== Directions for this task ==
Look through the entries. Copy each line that has the word "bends".

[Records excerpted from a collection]
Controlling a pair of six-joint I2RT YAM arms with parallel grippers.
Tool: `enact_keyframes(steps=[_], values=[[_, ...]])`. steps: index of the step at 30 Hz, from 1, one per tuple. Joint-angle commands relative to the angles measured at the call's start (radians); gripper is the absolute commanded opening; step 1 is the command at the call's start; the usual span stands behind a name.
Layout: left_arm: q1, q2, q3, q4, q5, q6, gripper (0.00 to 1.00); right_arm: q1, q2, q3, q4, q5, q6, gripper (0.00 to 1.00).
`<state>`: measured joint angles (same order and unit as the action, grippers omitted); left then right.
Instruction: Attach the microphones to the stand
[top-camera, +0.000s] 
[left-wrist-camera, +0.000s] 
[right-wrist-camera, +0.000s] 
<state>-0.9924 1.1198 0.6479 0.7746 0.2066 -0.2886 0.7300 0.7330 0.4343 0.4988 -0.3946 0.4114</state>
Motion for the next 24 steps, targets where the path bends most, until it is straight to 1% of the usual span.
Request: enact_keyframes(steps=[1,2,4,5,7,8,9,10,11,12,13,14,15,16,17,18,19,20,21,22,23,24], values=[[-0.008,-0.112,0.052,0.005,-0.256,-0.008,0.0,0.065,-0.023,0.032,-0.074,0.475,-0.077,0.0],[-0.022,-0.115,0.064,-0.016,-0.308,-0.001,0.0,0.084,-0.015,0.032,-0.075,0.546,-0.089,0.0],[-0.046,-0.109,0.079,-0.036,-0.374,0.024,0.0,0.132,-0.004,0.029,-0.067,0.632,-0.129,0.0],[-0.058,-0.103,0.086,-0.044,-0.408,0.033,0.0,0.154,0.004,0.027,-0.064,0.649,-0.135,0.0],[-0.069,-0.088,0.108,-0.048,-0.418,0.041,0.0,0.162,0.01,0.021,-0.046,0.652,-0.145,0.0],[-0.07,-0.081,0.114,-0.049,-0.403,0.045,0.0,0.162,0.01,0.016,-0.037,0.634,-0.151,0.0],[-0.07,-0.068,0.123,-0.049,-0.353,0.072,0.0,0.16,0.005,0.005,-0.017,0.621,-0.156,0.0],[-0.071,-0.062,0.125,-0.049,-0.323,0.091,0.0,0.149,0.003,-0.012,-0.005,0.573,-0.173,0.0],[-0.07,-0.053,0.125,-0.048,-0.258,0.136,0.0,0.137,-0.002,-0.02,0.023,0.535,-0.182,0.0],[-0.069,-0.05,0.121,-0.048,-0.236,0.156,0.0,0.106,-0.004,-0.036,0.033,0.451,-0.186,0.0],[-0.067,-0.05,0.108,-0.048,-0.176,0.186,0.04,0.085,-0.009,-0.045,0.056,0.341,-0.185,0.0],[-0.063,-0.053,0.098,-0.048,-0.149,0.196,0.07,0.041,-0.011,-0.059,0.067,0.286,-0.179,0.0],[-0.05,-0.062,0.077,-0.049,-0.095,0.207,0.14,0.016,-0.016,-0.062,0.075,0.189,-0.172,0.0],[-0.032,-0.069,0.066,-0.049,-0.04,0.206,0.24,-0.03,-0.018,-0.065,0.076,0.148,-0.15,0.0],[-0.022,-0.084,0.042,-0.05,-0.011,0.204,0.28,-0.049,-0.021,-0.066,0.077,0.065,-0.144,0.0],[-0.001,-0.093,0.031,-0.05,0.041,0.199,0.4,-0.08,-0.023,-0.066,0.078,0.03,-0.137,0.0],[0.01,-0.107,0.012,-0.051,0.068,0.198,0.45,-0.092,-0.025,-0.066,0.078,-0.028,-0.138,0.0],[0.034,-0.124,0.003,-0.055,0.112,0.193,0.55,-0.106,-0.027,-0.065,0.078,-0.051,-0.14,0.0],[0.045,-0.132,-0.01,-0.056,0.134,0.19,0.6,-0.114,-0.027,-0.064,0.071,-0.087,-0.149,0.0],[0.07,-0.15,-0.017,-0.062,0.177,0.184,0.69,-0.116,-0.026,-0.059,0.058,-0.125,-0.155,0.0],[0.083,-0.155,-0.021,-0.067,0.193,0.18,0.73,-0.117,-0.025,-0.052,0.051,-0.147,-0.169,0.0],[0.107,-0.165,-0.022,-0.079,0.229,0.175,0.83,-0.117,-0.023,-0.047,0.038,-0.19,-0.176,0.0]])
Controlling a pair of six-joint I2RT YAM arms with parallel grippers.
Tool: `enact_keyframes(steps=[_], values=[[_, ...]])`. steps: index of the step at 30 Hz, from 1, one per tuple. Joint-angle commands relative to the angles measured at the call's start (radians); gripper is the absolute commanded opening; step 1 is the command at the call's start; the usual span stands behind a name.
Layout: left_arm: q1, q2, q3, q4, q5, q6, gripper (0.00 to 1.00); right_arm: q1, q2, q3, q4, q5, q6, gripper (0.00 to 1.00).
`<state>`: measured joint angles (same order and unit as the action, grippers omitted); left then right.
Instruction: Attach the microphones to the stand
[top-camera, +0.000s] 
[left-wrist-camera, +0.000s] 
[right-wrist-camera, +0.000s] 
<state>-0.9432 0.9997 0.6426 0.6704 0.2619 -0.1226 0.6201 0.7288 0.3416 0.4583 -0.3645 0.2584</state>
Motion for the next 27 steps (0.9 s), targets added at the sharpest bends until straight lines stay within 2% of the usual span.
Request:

== Answer box ==
Motion for the next 24 steps, targets where the path bends most, until it is straight to 1% of the usual span.
Motion for the next 27 steps (0.9 s), targets added at the sharpest bends until straight lines stay within 2% of the usual span.

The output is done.